DATA SHOWN:
================================
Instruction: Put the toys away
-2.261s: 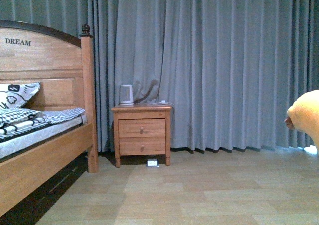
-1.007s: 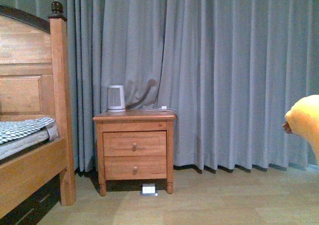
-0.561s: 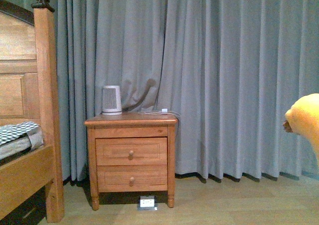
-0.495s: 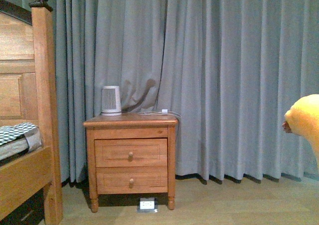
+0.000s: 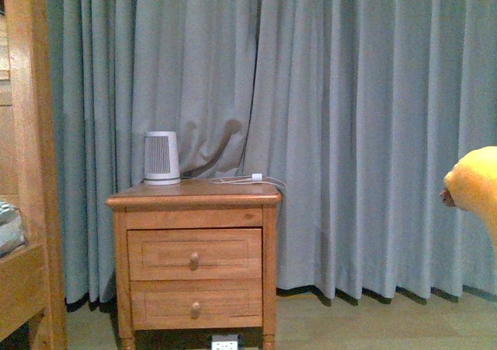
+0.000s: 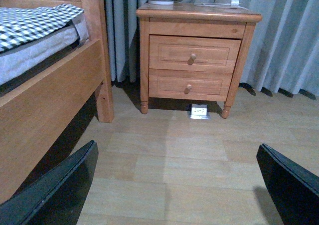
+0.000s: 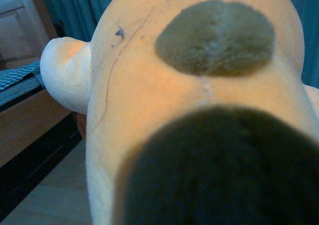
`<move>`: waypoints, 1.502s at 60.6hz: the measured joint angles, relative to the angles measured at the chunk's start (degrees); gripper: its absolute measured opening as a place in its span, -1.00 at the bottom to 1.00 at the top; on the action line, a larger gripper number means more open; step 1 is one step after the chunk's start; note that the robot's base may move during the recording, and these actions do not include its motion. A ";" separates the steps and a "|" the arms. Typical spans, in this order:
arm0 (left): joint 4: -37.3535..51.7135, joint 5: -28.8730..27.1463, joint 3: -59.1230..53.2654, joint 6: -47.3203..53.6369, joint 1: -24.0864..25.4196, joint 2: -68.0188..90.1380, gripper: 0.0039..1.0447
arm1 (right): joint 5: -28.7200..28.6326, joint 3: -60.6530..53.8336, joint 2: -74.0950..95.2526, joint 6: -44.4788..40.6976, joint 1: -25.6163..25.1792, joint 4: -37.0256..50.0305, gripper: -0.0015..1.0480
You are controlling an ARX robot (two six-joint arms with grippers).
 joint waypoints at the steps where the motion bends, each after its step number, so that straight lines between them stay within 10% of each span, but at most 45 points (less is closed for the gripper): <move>1: 0.00 0.00 0.00 0.00 0.00 0.00 0.89 | 0.00 0.00 -0.02 0.00 -0.02 -0.02 -0.64; 91: 0.00 -0.02 0.00 0.00 0.02 -0.02 0.89 | -0.02 0.00 0.00 -0.02 0.02 0.00 -0.64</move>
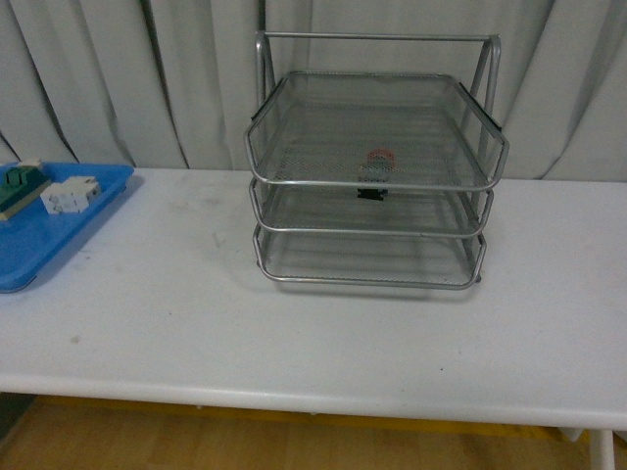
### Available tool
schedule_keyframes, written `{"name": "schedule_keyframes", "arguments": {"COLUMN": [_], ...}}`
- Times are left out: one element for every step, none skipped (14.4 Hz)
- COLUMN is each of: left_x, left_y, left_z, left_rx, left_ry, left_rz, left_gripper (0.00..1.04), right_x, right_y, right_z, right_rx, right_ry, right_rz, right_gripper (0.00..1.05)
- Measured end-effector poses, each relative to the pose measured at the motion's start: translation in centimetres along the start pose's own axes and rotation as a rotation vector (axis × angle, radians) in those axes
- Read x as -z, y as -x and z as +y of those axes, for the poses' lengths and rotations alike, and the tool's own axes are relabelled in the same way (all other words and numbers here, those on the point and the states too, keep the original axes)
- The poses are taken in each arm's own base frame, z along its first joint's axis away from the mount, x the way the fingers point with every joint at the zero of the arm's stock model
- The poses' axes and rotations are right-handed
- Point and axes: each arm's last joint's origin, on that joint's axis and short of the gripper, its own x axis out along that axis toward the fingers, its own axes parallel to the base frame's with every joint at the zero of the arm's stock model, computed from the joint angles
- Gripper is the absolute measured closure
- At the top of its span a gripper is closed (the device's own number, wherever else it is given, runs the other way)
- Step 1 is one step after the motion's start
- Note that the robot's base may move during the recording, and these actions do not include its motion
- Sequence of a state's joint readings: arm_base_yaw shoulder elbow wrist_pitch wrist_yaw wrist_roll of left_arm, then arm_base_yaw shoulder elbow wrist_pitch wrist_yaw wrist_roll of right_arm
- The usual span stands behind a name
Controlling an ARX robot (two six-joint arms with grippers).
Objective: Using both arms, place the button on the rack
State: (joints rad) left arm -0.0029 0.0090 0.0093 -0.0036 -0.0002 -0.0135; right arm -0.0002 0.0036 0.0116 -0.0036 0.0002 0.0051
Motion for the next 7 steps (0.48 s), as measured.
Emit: {"name": "schedule_keyframes", "arguments": {"left_x": [0.0, 0.0, 0.0, 0.0, 0.0, 0.0, 0.0], "left_y": [0.0, 0.0, 0.0, 0.0, 0.0, 0.0, 0.0], "left_z": [0.0, 0.0, 0.0, 0.0, 0.0, 0.0, 0.0], "left_rx": [0.0, 0.0, 0.0, 0.0, 0.0, 0.0, 0.0], "left_ry": [0.0, 0.0, 0.0, 0.0, 0.0, 0.0, 0.0], "left_rz": [0.0, 0.0, 0.0, 0.0, 0.0, 0.0, 0.0], "left_gripper": [0.07, 0.07, 0.07, 0.07, 0.07, 0.07, 0.07], "right_x": [0.0, 0.0, 0.0, 0.0, 0.0, 0.0, 0.0], "right_y": [0.0, 0.0, 0.0, 0.0, 0.0, 0.0, 0.0], "right_z": [0.0, 0.0, 0.0, 0.0, 0.0, 0.0, 0.0], "right_rx": [0.0, 0.0, 0.0, 0.0, 0.0, 0.0, 0.0], "right_ry": [0.0, 0.0, 0.0, 0.0, 0.0, 0.0, 0.0], "right_rz": [0.0, 0.0, 0.0, 0.0, 0.0, 0.0, 0.0], "right_gripper": [0.06, 0.06, 0.06, 0.07, 0.07, 0.07, 0.07]}}
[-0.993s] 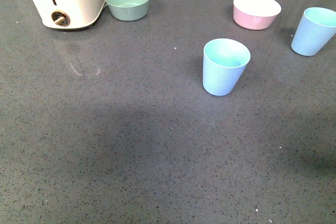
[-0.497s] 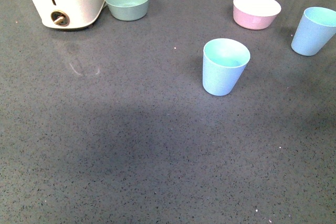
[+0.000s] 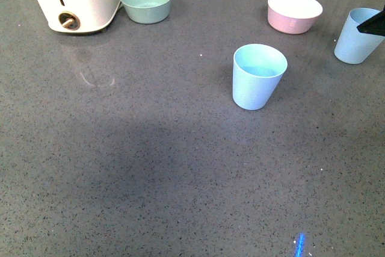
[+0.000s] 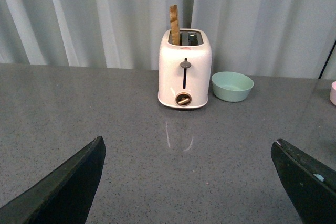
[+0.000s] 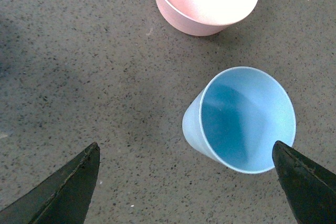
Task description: Stack blue cups with both arms
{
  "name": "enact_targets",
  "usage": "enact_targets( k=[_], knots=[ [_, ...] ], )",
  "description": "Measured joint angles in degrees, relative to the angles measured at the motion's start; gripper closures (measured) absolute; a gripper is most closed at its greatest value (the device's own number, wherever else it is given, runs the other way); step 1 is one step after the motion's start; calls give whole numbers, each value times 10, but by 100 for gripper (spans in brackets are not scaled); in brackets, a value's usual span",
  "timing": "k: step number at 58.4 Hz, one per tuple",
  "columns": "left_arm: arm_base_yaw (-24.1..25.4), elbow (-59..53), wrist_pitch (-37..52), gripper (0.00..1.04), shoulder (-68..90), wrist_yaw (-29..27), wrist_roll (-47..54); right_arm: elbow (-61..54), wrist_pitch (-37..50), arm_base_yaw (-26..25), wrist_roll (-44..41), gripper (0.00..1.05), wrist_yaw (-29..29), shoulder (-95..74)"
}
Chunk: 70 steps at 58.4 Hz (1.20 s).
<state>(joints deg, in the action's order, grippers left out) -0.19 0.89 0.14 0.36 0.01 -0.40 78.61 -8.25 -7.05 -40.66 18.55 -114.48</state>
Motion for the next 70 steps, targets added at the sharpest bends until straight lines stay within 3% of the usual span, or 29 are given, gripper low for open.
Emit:
enact_targets(
  k=[19,40,45,53,70],
  knots=[
    [0,0,0,9,0,0,0,108,-49,18,-14,9,-31,-101],
    [0,0,0,9,0,0,0,138,-78,28,-9,65,-57,-130],
    [0,0,0,9,0,0,0,143,-83,25,-5,84,-53,-130],
    [0,0,0,9,0,0,0,143,-94,20,-3,103,-46,-126],
    [0,0,0,9,0,0,0,104,-132,10,-11,103,5,-41]
  ],
)
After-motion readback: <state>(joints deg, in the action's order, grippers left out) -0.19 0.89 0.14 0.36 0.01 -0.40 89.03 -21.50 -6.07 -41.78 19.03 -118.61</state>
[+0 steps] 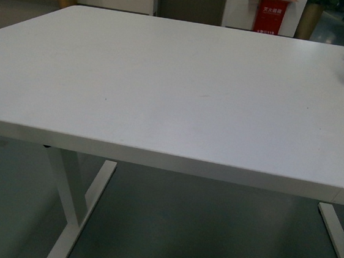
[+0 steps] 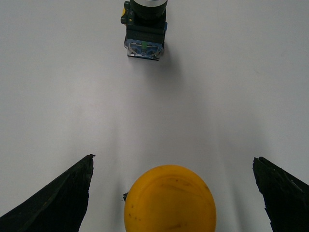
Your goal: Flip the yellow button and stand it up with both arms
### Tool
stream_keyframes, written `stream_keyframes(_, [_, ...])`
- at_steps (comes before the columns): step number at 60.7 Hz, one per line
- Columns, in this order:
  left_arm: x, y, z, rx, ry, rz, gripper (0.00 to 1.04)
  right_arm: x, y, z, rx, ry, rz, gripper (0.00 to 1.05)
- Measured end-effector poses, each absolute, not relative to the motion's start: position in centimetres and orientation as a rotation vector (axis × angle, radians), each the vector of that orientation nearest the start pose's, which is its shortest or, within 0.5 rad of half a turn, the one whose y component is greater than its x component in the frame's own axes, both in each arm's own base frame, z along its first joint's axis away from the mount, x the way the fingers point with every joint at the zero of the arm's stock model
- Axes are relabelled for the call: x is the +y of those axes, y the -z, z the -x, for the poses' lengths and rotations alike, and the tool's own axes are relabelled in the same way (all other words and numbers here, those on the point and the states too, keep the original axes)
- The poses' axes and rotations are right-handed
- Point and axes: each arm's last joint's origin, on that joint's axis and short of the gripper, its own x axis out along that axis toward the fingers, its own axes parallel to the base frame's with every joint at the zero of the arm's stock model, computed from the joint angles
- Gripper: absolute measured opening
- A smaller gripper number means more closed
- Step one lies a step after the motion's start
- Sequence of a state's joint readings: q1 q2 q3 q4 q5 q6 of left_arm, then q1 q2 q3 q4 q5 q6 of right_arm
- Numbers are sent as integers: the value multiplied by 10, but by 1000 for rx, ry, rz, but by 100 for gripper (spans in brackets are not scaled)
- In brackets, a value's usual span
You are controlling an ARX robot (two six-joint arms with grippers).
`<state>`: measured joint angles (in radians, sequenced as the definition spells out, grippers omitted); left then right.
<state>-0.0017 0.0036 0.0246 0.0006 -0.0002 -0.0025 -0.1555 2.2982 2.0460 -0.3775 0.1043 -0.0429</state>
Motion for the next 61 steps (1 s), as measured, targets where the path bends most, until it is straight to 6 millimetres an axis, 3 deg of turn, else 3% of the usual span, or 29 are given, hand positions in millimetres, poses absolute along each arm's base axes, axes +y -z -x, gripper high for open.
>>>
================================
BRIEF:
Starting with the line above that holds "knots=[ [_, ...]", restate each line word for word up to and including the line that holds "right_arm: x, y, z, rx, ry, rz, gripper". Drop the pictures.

WRITTEN SOLUTION:
  "usage": "enact_targets( k=[_], knots=[ [_, ...] ], )",
  "description": "Measured joint angles in degrees, relative to the angles measured at the motion's start; gripper closures (measured) absolute; a gripper is most closed at its greatest value (the device's own number, wherever else it is given, runs the other way); step 1 is one step after the motion's start; calls give whole numbers, each value times 10, but by 100 for gripper (spans in brackets are not scaled); in brackets, a value's usual span",
  "timing": "k: step number at 58.4 Hz, one per tuple",
  "columns": "left_arm: arm_base_yaw (-24.1..25.4), elbow (-59..53), wrist_pitch (-37..52), gripper (0.00..1.04), shoulder (-68..90), wrist_yaw (-29..27), wrist_roll (-47..54); right_arm: elbow (-61..54), wrist_pitch (-37..50), arm_base_yaw (-26..25), wrist_roll (-44..41), gripper (0.00..1.05), wrist_yaw (-29..29), shoulder (-95..74)"
}
Chunk: 70 steps at 58.4 Hz (1.20 s).
<state>(joints deg, in the action's order, grippers left out) -0.19 0.89 0.14 0.36 0.01 -0.40 78.61 -8.25 -7.05 -40.66 18.55 -114.48</state>
Motion for the next 70 steps, targets added at the sharpest bends until straight lines stay within 3% of the usual span, or 29 are given, gripper low for open.
Emit:
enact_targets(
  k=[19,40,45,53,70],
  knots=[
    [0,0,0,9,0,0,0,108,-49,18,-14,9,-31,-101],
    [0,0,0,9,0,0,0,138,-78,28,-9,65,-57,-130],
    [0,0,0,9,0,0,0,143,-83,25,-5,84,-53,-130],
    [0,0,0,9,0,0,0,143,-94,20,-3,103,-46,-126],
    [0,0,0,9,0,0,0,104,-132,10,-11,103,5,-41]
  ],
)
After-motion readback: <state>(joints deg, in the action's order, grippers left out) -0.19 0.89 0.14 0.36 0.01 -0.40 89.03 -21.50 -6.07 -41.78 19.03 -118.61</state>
[+0 steps] 
[+0 steps] 
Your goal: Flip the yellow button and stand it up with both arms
### Tool
stream_keyframes, written `stream_keyframes(_, [_, ...])`
- at_steps (comes before the columns): step number at 60.7 Hz, one per line
- Columns, in this order:
  left_arm: x, y, z, rx, ry, rz, gripper (0.00 to 1.04)
  right_arm: x, y, z, rx, ry, rz, gripper (0.00 to 1.05)

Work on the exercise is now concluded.